I guess previewing helps with more than spelling. I don’t laugh * because* The love of my life will one day “Bite the farm” (snicker) Its just the image.

I once thought I’d take matters into my own hands when independance became an issue. I feel differently since my son commited suicide.

My neighbor is 80. She lives alone. She had a male friend (boyfriend for want of a better word) who she saw several times a week. He was older and in poorer health. One day he called and told her he wouldn’t be over that day, and to not worry. Of course, she was worried. She went to his house and found him dying from an overdose. She called the 'medics but he died befor they arrived. That was 3 years ago. It still makes her cry.

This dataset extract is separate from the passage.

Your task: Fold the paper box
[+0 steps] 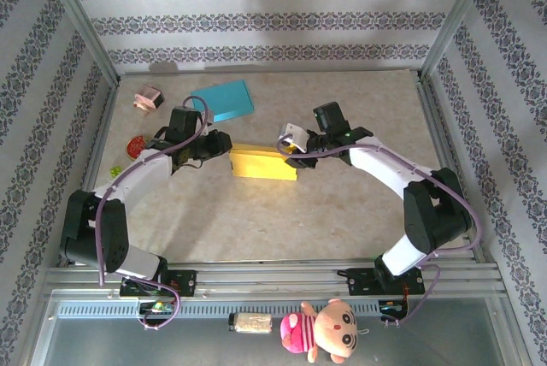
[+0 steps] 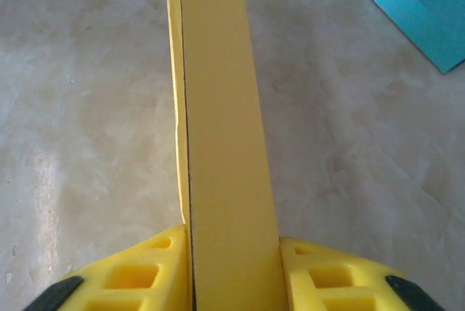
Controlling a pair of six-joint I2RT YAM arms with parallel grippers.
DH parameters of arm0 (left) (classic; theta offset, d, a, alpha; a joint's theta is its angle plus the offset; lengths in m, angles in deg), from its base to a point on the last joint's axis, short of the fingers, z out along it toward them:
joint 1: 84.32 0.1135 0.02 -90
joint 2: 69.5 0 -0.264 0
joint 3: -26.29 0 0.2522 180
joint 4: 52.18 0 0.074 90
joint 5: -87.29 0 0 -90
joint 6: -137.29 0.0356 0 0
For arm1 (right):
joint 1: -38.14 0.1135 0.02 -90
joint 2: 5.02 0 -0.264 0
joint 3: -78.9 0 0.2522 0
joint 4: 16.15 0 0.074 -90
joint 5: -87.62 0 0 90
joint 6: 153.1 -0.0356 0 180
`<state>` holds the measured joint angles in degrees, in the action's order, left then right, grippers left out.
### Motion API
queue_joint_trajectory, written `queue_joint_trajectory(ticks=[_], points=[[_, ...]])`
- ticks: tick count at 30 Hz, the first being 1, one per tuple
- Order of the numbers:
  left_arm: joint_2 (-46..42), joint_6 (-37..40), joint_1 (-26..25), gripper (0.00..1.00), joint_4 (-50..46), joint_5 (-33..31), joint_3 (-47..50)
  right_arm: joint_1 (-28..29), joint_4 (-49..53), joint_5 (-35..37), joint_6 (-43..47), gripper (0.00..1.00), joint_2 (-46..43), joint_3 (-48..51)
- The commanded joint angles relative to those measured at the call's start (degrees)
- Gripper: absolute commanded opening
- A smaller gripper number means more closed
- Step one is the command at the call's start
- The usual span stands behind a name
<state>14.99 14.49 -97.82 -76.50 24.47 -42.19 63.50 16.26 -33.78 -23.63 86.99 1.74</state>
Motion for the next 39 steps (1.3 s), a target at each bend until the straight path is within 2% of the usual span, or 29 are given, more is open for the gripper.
queue_joint_trajectory(ticks=[1,7,13,16,18,20,22,25,29,36,39], points=[[5.93,2.82,-0.63,0.24,-6.10,-3.88,4.29,0.82,3.59,1.90,-2.89,0.39,2.17,-1.74],[6.29,2.56,-0.81,0.23,-5.47,-3.57,6.11,0.18,2.47,-3.74,-11.71,0.64,-0.74,-2.66],[3.32,2.45,-1.22,0.23,-5.33,-3.50,7.69,-0.46,-1.68,-0.50,-22.52,0.76,-5.52,-2.51],[1.55,1.25,-2.18,0.23,-3.53,-3.71,9.78,-1.37,-4.07,1.57,-32.02,0.81,-8.02,-2.18],[0.28,0.44,-2.53,0.22,-2.44,-4.07,11.44,-2.83,-7.20,4.24,-44.93,0.84,-9.90,-0.70],[-0.36,-0.14,-2.62,0.22,-1.36,-4.29,12.63,-4.33,-7.65,7.03,-58.48,0.81,-10.92,0.43],[-0.02,-0.25,-2.71,0.22,-1.00,-4.25,12.77,-4.45,-4.10,11.48,-67.91,0.78,-11.55,1.81],[0.63,0.12,-2.78,0.22,-0.95,-3.88,12.02,-3.86,-0.34,12.94,-75.98,0.71,-12.87,4.53],[1.21,0.44,-3.09,0.22,-1.08,-3.65,11.98,-2.19,1.18,10.18,-85.33,0.58,-14.45,8.33],[0.35,0.17,-3.33,0.22,-0.77,-3.29,13.33,1.83,-1.67,12.05,-89.13,0.38,-14.12,11.55],[-0.82,-0.61,-4.18,0.22,-0.90,-3.58,15.19,3.29,-2.43,13.44,-87.41,0.28,-11.76,12.78]])
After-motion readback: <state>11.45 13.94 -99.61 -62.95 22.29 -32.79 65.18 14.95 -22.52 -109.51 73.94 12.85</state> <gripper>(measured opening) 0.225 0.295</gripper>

There is always someone left to clean up the mess. Suicide only stops the world for the decedent. The ones who love you are left to make funeral arrangements, clear up your finances & clean up the physical mess. Which, by the way, depending on how soon you’re found, can be beyond comprehension.

Obviously, none of that matters to the decedent after the fact. Personally, I’m just not that selfish.

But, you say, I’d die soon anyway. Believe me, it is different. The guilt and what ifs never end. Losing someone you love is hard, but losing them to suicide is overwhelming and seemingly, endless.

I know the problems with aging are mounting. The future looks bleaker with evey year. I don’t have answers. I simply know that I’ll live all of my life, no matter how hard it gets, and never put anyone I love through what I’ve been through.

Never. I’m not sure exactly why, but I’ve always felt as if I would rather live–rather be alive more than anything. And I couldn’t bear to think of what it would do to my family and my fiance. I don’t care what my ‘quality of life’ will be, I’m not killing myself in middle age just because old age looks bleak.